Felipe Massa: Looking for answers after difficult weekends
In his latest column, Felipe Massa recalls a difficult British Grand Prix and offers his views on F1's radio controversy.
Although I'm happy with what I managed to do at the British Grand Prix, both myself and the Williams Martini Racing team were expecting a different Silverstone weekend.
Sometimes there are important results that come quite easily, and then there are other times where you give the maximum effort without being rewarded with any points. That was the case for me last Sunday.
I had better pace than my teammate, but I still struggled a lot. I had fights with Fernando Alonso, Sebastian Vettel and other drivers, but still managed to miss a reward at the end of it.
After our high expectations ahead of the weekend, something did not work as expected. Our engineers had pulled off a substantial technical effort to bring some new components for the last two races, which we hoped would help us.
But at these two races in Austria and Britain, which we should have shown our best, things did not live up to expectations.
The team though is committed to understanding the reasons for this lack of performance, and I hope that soon we will return to the positions that I know we should be competing in.
Due to the degradation of the rear tyres, I suffered a lot in qualifying, and that did not allow me to perform as well I thought we should. Valtteri had fewer problems than me on single-lap pace, but over race runs I was in a better place, as was confirmed on Sunday.
Despite my difficulties I was able to get in the fight for points, even if it was not a fun ride because I was often having to fight hard for positions against some people who were defending quite hard.
I had several decent battles, and in my fight with Vettel there was also the risk of contact. I complained over the radio because of the fact that he had pushed me off the track, but after the race I saw the television pictures and it was clear there was nothing deliberate in his actions.
Even so, I had been forced off the track, and it is not up to me to judge if he should be punished or not. In the end, it did not have much of an impact on my race, where I ended up 11th.
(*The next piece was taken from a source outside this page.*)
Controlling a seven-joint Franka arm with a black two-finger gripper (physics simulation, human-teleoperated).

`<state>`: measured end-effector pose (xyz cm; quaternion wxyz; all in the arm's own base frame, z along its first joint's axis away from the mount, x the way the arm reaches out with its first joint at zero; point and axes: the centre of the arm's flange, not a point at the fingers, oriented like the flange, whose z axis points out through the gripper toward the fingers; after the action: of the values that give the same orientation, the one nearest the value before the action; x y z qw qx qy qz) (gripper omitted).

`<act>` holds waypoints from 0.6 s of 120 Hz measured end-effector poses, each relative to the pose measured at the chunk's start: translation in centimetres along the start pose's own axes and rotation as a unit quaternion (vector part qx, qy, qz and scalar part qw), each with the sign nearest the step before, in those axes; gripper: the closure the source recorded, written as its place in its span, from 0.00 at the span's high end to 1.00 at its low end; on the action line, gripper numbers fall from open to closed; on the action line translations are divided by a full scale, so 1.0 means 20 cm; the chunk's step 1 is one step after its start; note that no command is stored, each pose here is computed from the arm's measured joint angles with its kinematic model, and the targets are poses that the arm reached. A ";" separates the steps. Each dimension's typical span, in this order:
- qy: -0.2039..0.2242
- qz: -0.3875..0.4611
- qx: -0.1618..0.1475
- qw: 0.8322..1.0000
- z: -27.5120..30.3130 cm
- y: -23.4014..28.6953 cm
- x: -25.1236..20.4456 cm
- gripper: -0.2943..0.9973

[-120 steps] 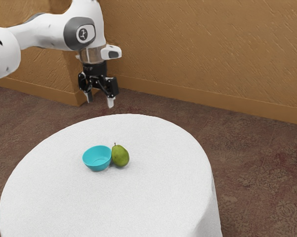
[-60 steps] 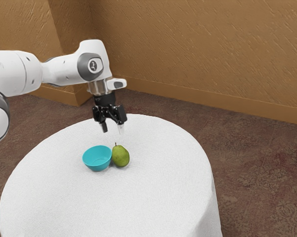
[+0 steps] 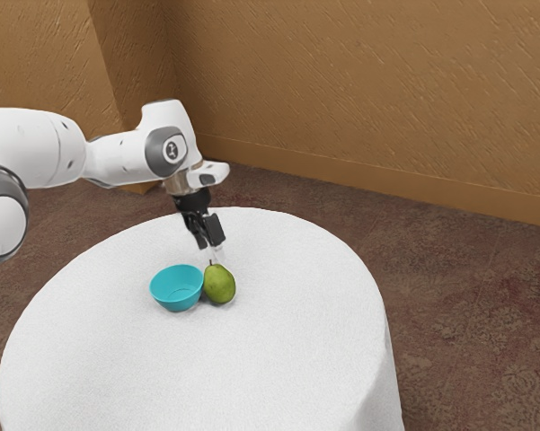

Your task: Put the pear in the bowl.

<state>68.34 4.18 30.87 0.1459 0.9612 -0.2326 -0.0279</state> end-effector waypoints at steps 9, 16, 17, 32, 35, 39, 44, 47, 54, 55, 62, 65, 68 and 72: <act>0.021 0.009 -0.020 1.000 0.00 0.01 0.02 0.77; 0.031 0.013 -0.038 0.999 0.03 0.02 0.02 0.77; 0.032 0.014 -0.040 0.999 0.04 0.02 0.02 0.77; 0.037 0.027 -0.061 0.997 0.13 0.01 0.01 0.77; 0.035 0.029 -0.065 0.997 0.15 0.01 0.01 0.77; 0.032 0.031 -0.069 0.997 0.18 0.00 -0.01 0.77; 0.030 0.035 -0.073 0.996 0.20 0.00 -0.02 0.77; 0.029 0.038 -0.075 0.996 0.22 0.00 -0.02 0.77; 0.027 0.044 -0.078 0.996 0.23 0.00 -0.03 0.77; 0.027 0.045 -0.078 0.996 0.24 0.00 -0.04 0.77; 0.026 0.051 -0.080 0.995 0.25 0.00 -0.04 0.77; 0.025 0.053 -0.081 0.995 0.26 0.00 -0.05 0.77; 0.025 0.056 -0.081 0.995 0.26 0.00 -0.05 0.77; 0.024 0.059 -0.082 0.995 0.27 0.00 -0.05 0.77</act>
<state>66.70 3.20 25.80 0.2315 0.9309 -0.2822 -0.0150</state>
After a weekend off, we are heading to Budapest, which is a track that over the past two years has been quite difficult for us. But since, on the tracks where we expected more, we did not reach the hoped-for levels of performance, who knows what will happen in Hungary. We could have a surprise!
After the Silverstone race there was a lot of talk about team radio communications between drivers and engineers on the pit wall, because of the penalty that was imposed on Nico Rosberg.
At the Austrian Grand Prix, I had to retire because of a brake problem, and if I had had the chance to discuss thing with my engineers then maybe we could have changed things to help me finish the race. But doing so is not allowed.
When Rosberg suffered gearbox problems, he did not hesitate to ask the engineers what to do – and getting the information that allowed him to solve the problem. Ultimately he did lose a position when the penalty was imposed – but he still remained third.
The current cars are not any more 'mechanical' than they were in the past, but they have evolved to become travelling workshops, and their management is very complex.
We have hundreds of commands on the steering wheel, and I don't think any driver is able to remember all the available options. If he did know them all, he wouldn't be a driver, he would be a race engineer – and also a very good one!
There are so many different combinations of commands, and we have in front of us such a large amount of information, that in the end we focus only on those functions that we use more frequently. I doubt there is a driver who knows all the options he has available.
Plus, I can guarantee you that when we are driving at more than 300km/h, it is not exactly relaxing having to focus attention on the steering wheel rather than watching what is going on on the track.